If we add to this the behavior of Felipe VI himself – for example, his clash with López Obrador as a result of the request that Spain should ask for forgiveness because of the Conquest – and the other ‘clash’ of his father, Juan Carlos – with that “Why don’t you shut up?” , to Hugo Chávez – not only is it confirmed that the Spanish monarchy has a clear sympathy for the extreme right and a marked rejection of progressive ideas and leaders, but it also exhibits a supremacist and colonialist behavior. But this is diluted before the United States, which snatched, and not in a good way, several of the Spanish colonies, including Cuba, whose loss plunged Spain into a historic crisis.The conflict in Colombia
Surprising as it may seem, the conflict has had a very different path in Colombia. Bolívar’s sword was stolen in 1974 by the M-19 from the Quinta de Bolívar (the House of Bolívar) and it was not returned until 1991 – it remained in Cuba–, as a symbol of reconciliation. The current Colombian president, Gustavo Petro, was a member of the M-19.

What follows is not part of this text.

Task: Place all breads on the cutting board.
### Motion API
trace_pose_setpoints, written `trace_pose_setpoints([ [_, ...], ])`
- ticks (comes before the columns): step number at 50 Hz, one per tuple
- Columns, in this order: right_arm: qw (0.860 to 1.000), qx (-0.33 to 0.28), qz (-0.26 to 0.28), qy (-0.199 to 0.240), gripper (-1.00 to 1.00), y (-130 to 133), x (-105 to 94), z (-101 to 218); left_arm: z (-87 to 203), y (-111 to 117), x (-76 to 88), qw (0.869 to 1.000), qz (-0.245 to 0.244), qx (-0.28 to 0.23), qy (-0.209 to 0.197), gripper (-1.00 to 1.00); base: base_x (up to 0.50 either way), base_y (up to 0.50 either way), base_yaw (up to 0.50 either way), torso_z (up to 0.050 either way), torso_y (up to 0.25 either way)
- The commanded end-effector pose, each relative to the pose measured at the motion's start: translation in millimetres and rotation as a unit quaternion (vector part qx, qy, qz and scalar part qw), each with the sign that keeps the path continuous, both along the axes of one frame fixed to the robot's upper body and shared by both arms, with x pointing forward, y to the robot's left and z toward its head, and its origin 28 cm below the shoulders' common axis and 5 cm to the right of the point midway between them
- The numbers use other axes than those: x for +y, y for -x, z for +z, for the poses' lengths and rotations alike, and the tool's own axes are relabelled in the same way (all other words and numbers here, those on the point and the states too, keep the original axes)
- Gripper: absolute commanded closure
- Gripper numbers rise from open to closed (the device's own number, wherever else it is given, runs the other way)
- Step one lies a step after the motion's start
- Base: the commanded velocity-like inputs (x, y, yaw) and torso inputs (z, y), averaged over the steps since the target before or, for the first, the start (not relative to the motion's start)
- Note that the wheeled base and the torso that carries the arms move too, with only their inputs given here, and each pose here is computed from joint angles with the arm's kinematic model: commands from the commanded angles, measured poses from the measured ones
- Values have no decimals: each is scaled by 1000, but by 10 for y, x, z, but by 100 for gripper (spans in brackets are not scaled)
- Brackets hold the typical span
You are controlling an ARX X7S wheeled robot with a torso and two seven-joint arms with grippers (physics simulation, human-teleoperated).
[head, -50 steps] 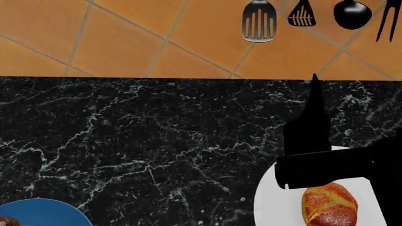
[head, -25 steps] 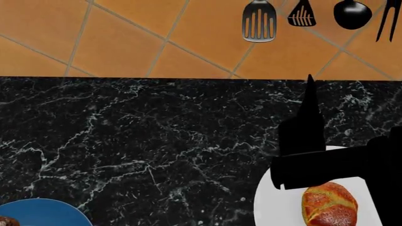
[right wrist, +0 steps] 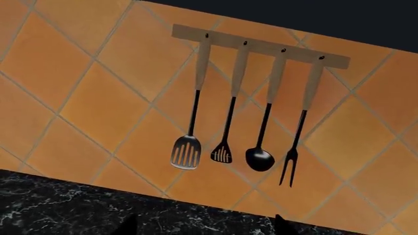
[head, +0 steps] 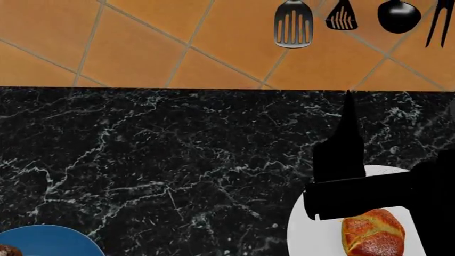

Therefore, the symbolism of Bolívar’s sword for Petro and the Colombian left could not be greater. And here is the conflict in Colombia, since Iván Duque did not agree to Bolívar’s sword being part of the ceremony.
But his refusal had an expiration date: the investiture of Petro. Once he was invested as the new president, his first order was that the sword of Bolívar be brought to him. And the criticism in Colombia is centered on this conflict, that demonstrates the fracture of Colombian society, visible in the tensions between the outgoing president and the incoming one.
Aligned to the right
Therefore, this new episode shows, in addition to the deep fracture that exists in Spain or Colombia, that the King of Spain, Felipe VI, like any other representative of the West, is aligned with the Latin American right, with which relations are fluid, while maintaining a bitter position with the Latin American left, which is sustained only by the economic and strategic interests of the different actors.